ANOVAs were used to compare age and education between WMH progression, regression, and stable groups. Pearson’s Chi Square was used to examine differences between groups in sex, marital status, and cognitive status (normal, mild cognitive impairment [MCI], and AD). Between-group differences in Δ atrophy composite, Δ ventricular volume, Δ brain volume, Δ memory, and Δ EF between the 3 groups were examined using ANCOVA with both age and sex as covariates. All statistics were considered significant at p < 0.05 and were false discovery rate (FDR) corrected using the Benjamini–Hochberg procedure [23].
3. Results
Participants were 72 ± 7.2 years old (48.3% women), with 16.5 ± 2.6 years of education. Clinical cognitive status was normal in 40.2% and MCI in 59.8% (Table 2). There were no significant differences between regression, stable, and progression groups in age, education, sex, marital status, diagnosis, or Δ EF. Participants were classified as having WMH regression in 25.5%, no change in 19.1%, and WMH progression in 55.4%.

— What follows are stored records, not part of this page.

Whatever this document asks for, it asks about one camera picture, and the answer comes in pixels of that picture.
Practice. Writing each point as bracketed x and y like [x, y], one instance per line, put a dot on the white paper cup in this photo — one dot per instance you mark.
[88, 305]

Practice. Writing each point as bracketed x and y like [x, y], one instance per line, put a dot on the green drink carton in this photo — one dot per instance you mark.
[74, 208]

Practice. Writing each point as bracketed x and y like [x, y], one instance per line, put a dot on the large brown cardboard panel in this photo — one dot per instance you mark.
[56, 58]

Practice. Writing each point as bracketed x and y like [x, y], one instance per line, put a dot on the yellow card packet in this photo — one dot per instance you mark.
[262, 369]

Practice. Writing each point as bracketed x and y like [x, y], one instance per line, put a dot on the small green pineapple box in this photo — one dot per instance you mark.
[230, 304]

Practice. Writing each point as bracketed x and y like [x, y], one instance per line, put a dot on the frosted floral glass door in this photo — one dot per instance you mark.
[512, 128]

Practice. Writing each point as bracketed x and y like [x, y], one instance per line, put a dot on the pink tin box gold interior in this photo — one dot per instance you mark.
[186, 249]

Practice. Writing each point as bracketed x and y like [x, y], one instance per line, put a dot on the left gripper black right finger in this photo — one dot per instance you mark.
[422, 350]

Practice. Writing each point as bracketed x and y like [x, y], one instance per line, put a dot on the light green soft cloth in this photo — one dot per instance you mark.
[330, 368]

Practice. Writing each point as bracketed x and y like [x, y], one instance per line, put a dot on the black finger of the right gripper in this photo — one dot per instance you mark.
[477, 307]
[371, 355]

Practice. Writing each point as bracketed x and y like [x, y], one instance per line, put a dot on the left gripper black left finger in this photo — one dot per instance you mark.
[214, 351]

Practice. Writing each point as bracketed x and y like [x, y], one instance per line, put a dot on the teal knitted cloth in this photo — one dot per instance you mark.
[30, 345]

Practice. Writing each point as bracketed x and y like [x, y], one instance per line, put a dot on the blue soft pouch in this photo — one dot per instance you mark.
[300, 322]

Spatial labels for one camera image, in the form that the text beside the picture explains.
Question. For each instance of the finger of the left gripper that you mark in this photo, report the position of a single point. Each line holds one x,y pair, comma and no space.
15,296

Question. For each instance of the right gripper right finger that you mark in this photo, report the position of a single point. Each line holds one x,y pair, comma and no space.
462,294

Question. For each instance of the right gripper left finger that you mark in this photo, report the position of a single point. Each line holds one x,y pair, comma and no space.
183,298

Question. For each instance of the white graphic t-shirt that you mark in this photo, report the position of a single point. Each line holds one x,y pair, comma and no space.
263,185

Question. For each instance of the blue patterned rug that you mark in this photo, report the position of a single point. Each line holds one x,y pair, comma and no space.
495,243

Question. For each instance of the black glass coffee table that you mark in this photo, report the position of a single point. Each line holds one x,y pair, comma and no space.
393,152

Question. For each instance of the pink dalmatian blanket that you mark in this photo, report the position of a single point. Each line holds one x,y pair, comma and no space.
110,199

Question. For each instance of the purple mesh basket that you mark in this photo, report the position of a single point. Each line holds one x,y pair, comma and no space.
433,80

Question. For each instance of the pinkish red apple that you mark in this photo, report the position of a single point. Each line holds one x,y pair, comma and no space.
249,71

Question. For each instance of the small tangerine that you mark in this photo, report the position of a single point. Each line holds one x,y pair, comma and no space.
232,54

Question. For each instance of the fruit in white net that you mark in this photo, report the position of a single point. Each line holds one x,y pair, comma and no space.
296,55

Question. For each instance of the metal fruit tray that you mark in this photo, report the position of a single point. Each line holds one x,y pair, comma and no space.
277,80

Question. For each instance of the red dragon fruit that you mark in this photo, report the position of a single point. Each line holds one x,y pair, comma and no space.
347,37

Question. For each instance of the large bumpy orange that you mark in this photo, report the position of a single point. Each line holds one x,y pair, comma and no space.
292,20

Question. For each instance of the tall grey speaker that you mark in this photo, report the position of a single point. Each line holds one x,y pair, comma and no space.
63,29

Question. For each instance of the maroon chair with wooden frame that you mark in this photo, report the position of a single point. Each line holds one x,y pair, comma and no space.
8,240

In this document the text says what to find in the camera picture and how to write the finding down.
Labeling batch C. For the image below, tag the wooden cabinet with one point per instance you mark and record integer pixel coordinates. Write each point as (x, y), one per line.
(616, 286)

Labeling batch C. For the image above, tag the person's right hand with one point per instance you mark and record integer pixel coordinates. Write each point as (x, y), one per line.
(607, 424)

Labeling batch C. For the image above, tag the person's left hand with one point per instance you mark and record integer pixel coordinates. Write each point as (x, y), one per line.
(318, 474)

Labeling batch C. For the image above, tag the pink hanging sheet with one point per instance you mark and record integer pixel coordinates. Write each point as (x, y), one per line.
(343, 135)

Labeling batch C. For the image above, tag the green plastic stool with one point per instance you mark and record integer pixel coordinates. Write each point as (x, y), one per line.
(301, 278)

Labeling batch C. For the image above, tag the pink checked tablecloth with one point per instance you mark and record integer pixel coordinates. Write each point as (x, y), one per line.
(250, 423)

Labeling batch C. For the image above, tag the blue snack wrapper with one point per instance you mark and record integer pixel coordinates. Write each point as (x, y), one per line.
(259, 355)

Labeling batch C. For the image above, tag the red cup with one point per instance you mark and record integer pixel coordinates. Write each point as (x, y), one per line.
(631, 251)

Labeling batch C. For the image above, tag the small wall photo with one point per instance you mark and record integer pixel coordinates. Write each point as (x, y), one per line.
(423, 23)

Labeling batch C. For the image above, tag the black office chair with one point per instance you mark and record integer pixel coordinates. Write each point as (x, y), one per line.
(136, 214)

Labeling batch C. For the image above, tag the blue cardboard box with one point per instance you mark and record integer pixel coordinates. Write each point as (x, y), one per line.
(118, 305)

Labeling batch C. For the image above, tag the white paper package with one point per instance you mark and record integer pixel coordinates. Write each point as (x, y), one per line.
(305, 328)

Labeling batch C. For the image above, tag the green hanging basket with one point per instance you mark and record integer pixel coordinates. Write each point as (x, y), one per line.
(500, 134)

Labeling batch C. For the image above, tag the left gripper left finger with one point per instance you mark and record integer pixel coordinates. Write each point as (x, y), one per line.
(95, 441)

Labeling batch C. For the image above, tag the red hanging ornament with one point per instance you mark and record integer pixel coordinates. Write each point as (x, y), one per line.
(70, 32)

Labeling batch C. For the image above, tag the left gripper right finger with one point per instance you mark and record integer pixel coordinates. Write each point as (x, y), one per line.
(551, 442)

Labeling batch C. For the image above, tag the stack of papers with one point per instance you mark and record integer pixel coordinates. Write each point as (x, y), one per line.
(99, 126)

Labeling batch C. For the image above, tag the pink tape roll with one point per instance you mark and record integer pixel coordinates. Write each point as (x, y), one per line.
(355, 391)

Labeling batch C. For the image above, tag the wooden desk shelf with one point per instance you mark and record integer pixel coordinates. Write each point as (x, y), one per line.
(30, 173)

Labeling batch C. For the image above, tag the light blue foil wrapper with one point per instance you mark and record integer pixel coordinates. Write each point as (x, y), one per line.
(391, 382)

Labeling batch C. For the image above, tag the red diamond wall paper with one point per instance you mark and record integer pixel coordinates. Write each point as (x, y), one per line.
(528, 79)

ANCOVA revealed that there were differences in Δ atrophy composite between groups (p = 0.005), particularly the progression and regression (p = 0.041) and the progression and stable groups (p = 0.003, Table 2). Longitudinally, memory improved in the regression and stable groups compared to progression (p = 0.036; p = 0.036 respectively, Table 3). There were no differences between any groups in Δ EF (p = 0.492, Table 3).
4. Discussion
These data indicate that WMH regression is associated with decreased brain atrophy and cognitive decline over a period of two years compared to WMH progression, which, consistent with prior reports, is associated with increased brain atrophy [24] and cognitive decline [25,26,27] (Table 2 and Figure 2).
WMH progression and regression have been reported in smaller cohorts [6,7,22,28], and a stable group has also been identified in other studies [7,8,22]. Several studies reported that WMH progression is associated with greater cognitive decline [4,5,8]; however, only one study reported on the potential associations between WMH regression and changes in global atrophy or cognitive test performance over time. The latter study showed that WMH regression was not associated with brain atrophy and was associated with cognitive decline similar to that seen in the WMH stable group, suggesting a relatively benign cognitive outcome [8].
Our data shows that, although there were significant differences in atrophy and cognition between those with WMH progression and regression, and between those with progressive and stable WMHs, there were no differences between those with WMH regression and stability. Both WMH progression and regression groups had larger baseline WMH volume than the stable group. This implies that at least some of those with WMH injury can return toward a normal functioning state.
We used the conventional net change in the WMH between the baseline and the follow-up visits together with the percentile approach to categorize the dynamic changes into three groups (progression, stable, and regression). We found that about 25.5% of study participants showed WMH regression, which is similar to the 11.3% and 21.5% reported by others [8,29]. In addition, 19.1% of the cohort remained stable and 55.4% showed WMH progression over two years. These data add to the existing literature suggesting that WMH volume change is a dynamic process.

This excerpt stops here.